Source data
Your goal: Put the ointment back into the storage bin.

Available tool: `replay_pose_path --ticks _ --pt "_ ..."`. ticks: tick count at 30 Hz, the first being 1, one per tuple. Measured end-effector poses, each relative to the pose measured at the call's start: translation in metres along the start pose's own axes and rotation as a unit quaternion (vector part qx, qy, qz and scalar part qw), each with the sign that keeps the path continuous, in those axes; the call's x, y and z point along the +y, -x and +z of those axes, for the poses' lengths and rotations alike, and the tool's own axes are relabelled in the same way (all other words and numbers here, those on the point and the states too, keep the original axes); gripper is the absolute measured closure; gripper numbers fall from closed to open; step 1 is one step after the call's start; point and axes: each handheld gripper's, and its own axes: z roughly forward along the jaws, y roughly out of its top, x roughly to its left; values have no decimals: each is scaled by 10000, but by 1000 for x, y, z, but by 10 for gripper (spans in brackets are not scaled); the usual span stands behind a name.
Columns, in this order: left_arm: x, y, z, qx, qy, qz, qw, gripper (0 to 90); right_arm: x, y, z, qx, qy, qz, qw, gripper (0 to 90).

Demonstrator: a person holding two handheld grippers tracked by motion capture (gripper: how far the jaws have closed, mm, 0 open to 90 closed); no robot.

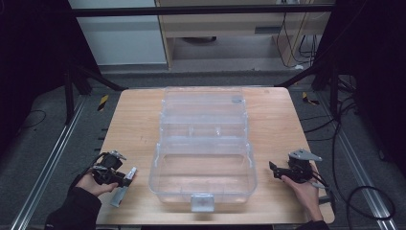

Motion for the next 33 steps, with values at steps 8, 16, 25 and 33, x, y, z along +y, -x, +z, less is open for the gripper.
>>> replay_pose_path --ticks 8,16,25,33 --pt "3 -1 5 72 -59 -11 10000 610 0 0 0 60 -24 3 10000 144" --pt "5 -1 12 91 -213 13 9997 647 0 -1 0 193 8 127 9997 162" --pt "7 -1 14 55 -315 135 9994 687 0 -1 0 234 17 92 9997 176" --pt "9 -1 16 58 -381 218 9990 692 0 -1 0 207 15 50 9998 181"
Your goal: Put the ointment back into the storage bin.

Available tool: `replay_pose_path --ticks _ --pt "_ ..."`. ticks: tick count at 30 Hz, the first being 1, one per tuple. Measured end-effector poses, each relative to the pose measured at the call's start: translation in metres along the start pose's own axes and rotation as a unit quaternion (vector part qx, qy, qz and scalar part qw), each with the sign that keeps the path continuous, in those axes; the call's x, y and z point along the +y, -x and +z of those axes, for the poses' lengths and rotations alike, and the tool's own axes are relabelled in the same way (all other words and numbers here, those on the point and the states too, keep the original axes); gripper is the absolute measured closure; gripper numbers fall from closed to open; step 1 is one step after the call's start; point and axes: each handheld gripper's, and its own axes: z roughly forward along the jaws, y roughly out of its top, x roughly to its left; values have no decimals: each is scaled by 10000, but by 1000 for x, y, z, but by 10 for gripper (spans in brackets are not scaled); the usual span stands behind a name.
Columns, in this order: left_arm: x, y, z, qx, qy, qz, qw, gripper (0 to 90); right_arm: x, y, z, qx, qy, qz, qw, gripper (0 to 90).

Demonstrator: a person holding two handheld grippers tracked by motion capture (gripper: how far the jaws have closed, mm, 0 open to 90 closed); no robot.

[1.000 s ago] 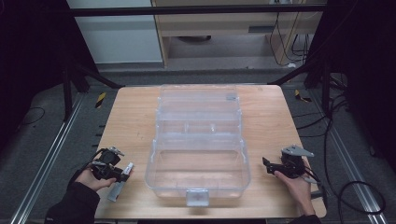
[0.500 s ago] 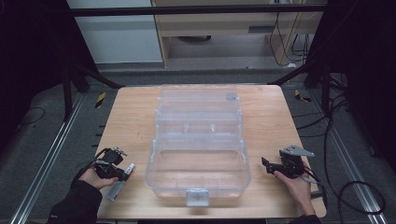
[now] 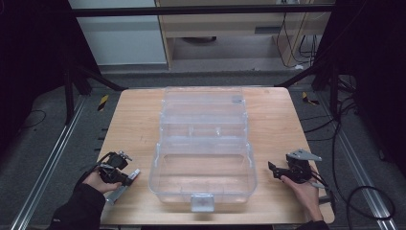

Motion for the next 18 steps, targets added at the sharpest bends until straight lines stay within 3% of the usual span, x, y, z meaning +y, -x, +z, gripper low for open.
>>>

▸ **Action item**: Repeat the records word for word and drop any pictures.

▸ **Task result**:
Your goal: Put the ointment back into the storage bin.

Available tool: `replay_pose_path --ticks _ --pt "_ ..."`. ticks: tick count at 30 Hz, the first being 1, one per tuple. Measured end-effector poses, each relative to the pose measured at the call's start: translation in metres along the start pose's own axes and rotation as a unit quaternion (vector part qx, qy, qz and scalar part qw), each with the sign that keeps the path continuous, in those axes; the call's x, y and z point along the +y, -x and +z of those axes, for the poses' lengths and rotations alike, and the tool's own axes are relabelled in the same way (all other words and numbers here, those on the point and the states too, keep the original axes); gripper is the absolute measured closure; gripper numbers fall from closed to open; step 1 is one step after the call's start; point and axes: each handheld gripper's, and its own axes: z roughly forward along the jaws, y roughly out of its top, x roughly to its left; values have no decimals: each is scaled by 10000, but by 1000 for x, y, z, but by 10 for gripper (spans in brackets are not scaled); the usual span stands behind a name.
Columns, in this order: left_arm: x, y, z, qx, qy, qz, qw, gripper (0 to 90); right_arm: x, y, z, qx, qy, qz, qw, gripper (0 to 90).

Demonstrator: a person holding two handheld grippers tracked by motion capture (gripper: how far the jaws have closed, mm, 0 open to 90 closed); no robot.


Motion for the next 33 steps, with values at steps 8, 16, 25 and 33, x, y, z along +y, -x, +z, less is open for the gripper.
>>> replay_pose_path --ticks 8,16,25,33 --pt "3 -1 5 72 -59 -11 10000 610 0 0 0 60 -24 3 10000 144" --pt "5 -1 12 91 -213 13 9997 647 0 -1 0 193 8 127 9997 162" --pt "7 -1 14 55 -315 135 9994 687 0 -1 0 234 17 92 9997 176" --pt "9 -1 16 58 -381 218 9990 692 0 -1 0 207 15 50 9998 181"
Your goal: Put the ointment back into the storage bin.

Available tool: `replay_pose_path --ticks _ --pt "_ ..."`. ticks: tick count at 30 Hz, the first being 1, one per tuple. Measured end-effector poses, each relative to the pose measured at the call's start: translation in metres along the start pose's own axes and rotation as a unit quaternion (vector part qx, qy, qz and scalar part qw), each with the sign that keeps the path continuous, in those axes; the call's x, y and z point along the +y, -x and +z of those axes, for the poses' lengths and rotations alike, and the tool's own axes are relabelled in the same way (all other words and numbers here, those on the point and the states too, keep the original axes); gripper is the absolute measured closure; gripper numbers fall from closed to open; step 1 is one step after the call's start; point and axes: each handheld gripper's, and its own axes: z roughly forward along the jaws, y roughly out of its top, x roughly to its left; values have no decimals: each is scaled by 10000, but by 1000 for x, y, z, but by 10 for gripper (spans in brackets are not scaled); the usual span stands behind a name.
Columns, in this order: left_arm: x, y, z, qx, qy, qz, qw, gripper (0 to 90); right_arm: x, y, z, qx, qy, qz, qw, gripper (0 to 90).

Demonstrator: a person holding two handheld grippers tracked by motion capture (gripper: how far the jaws have closed, mm, 0 open to 90 closed); no robot.

[1.000 s ago] 
[0.500 s ago] 
[now] 

Motion for the next 18 steps, targets added at the sharpest bends until straight lines stay within 3% of the usual span, x, y, z meaning +y, -x, +z, gripper low for open.
>>>

Work on this exercise is complete.